Information shown —
====================

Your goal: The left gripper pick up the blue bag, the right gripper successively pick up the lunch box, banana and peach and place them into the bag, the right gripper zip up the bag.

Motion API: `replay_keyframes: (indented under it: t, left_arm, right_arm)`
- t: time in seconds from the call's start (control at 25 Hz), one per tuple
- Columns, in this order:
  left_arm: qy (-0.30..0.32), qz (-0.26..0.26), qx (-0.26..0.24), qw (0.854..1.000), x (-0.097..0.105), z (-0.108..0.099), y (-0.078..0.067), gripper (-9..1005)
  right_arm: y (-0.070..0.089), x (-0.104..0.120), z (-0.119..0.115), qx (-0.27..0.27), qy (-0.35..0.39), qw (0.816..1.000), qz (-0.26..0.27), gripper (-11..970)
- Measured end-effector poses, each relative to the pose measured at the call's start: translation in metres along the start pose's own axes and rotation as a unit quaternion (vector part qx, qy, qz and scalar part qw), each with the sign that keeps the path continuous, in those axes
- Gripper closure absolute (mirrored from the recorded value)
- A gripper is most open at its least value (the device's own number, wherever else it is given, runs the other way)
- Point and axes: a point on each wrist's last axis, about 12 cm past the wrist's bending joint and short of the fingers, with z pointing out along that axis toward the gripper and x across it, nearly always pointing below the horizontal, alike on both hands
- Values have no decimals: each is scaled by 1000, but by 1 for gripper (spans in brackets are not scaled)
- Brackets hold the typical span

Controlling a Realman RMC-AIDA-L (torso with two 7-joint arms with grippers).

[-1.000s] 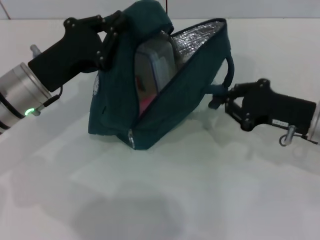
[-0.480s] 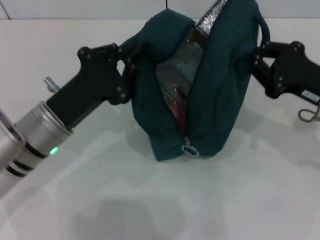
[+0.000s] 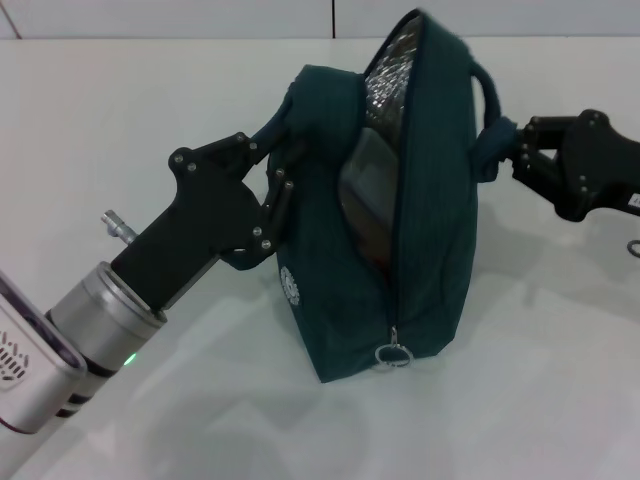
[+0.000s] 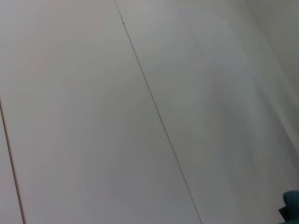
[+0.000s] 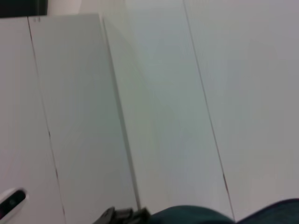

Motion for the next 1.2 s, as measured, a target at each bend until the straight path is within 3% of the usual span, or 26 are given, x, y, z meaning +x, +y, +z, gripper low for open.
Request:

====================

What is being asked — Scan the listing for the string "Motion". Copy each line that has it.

Written reply —
Motion API: `replay_keyframes: (indented under it: t, left_arm, right_arm)`
Motion for the next 1.2 s, as measured, a target at each bend until the straight path is within 3% of the usual span, or 26 are given, x, y, z meaning +x, +y, +z, gripper low for open.

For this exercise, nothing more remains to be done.